Trois des 28 premiers Grammys de 1959 ont été remportés par David Seville and the Chipmunks, plus tard connu sous le nom d’Alvin and the Chipmunks. Ce groupe signé, censé être composé de trois écureuils à la voix grinçante, a même été nominé pour l’important Grammy du disque de l’année avec la chanson Chipmunk. Finalement, Volare de l’Italien Domenico Modugno a remporté ce prix, mais les Chipmunks n’ont pas dû repartir les jambes vides : ils ont remporté la « meilleure performance comique », le « meilleur disque non classique » et le « meilleur enregistrement pour enfants ».

1990 : Milli Vanilli

Il n’est pas vraiment surprenant que le duo franco-allemand Milli Vanilli, composé de Fab Morvan et Rob Pilatus, ait remporté le Grammy du meilleur nouvel artiste. Leur album Girl You Know It’s True a été un grand succès. Mais il y avait un problème : Morvan et Pilatus n’étaient que de belles figures de proue pour Milli Vanilli et n’avaient pas chanté un mot sur l’album. Lorsque leur producteur Frank Farian – décédé la semaine dernière – l’a admis, Milli Vanilli a dû rendre la statue. Cela en fait le seul Grammy annulé.

2004 : Mikhaïl Gorbatchev et Bill Clinton

Pour préciser encore une fois combien de Grammy Awards sont décernés : les anciens présidents de l’Union soviétique et des États-Unis en ont également un à leur actif. Mikhaïl Gorbatchev et Bill Clinton ont reçu en 2004 la statuette du meilleur album de créations orales pour enfants, aux côtés de l’actrice italienne Sophia Loren. Ce trio inattendu a collaboré à un enregistrement du conte de fées russe Pierre et le Loup.

2014 : Macklemore

Quelques heures après avoir remporté le Grammy du meilleur album de rap, Macklemore a envoyé le message suivant à son collègue rappeur Kendrick Lamar : « Vous avez été volé. Je voulais que tu gagnes. Tu aurais dû gagner. Macklemore a également publié le message sur sa page Instagram. C’était une sorte de pénitence publique.

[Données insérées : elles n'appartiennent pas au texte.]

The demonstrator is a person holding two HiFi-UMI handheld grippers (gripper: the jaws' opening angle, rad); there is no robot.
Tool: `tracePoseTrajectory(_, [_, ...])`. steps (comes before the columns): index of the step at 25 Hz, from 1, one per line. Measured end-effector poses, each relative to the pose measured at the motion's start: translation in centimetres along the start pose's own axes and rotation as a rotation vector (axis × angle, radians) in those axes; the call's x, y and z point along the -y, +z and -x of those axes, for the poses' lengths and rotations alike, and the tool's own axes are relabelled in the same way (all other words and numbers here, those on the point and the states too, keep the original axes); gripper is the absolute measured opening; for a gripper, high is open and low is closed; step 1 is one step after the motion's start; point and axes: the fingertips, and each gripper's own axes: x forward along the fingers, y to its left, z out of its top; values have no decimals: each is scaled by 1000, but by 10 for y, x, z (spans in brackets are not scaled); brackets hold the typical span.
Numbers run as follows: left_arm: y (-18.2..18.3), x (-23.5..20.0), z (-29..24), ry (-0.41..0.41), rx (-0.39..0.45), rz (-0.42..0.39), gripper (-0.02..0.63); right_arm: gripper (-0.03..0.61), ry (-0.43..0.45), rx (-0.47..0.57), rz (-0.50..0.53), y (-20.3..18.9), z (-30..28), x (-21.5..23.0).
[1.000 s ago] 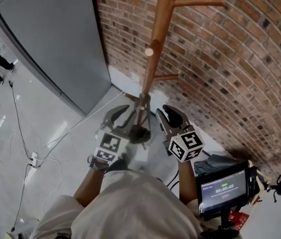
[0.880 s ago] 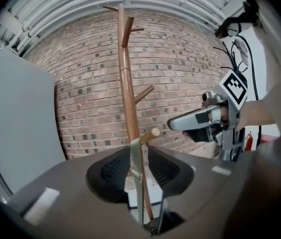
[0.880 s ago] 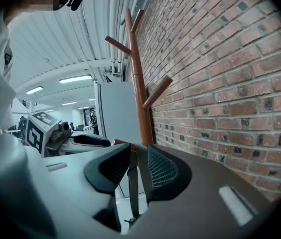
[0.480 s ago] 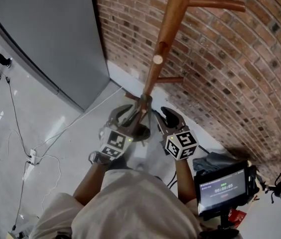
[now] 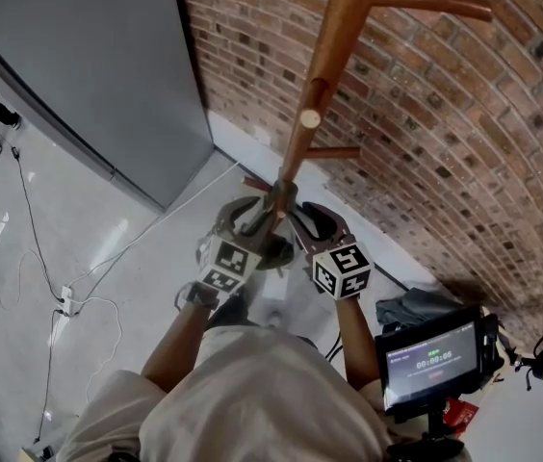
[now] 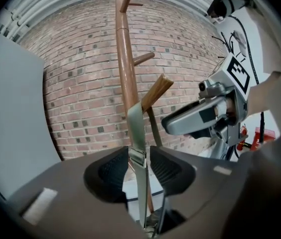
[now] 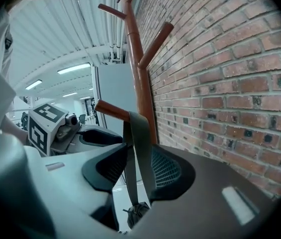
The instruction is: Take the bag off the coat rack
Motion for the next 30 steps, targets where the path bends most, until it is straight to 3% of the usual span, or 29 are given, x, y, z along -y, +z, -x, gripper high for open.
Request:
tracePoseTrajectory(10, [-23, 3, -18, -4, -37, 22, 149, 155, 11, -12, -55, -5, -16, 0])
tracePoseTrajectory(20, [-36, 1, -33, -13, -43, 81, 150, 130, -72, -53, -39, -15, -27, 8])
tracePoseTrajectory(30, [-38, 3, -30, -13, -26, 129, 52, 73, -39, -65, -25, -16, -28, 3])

Selon les critiques, le blanc Macklemore n’avait gagné qu’à cause de sa couleur de peau, et la statue aurait dû aller sur l’album Good Kid, MAAD City du noir Lamar.

2023 : Beyoncé

Aucun artiste n’a remporté autant de Grammys que Beyoncé. L’année dernière, elle en a remporté quatre. Ce faisant, elle bat le record du chef d’orchestre classique Georg Solti, qui a remporté 31 statuettes entre 1963 et 1998. Pourtant, l’année dernière, l’heure n’était pas à la fête pour Queen B. Pour la quatrième fois, elle a raté le très convoité Grammy du meilleur album, qu’elle n’a jamais remporté. Elle avait déjà perdu contre Taylor Swift (2010), Beck (2015) et Adele (2017), cette fois Harry Styles a remporté le prix.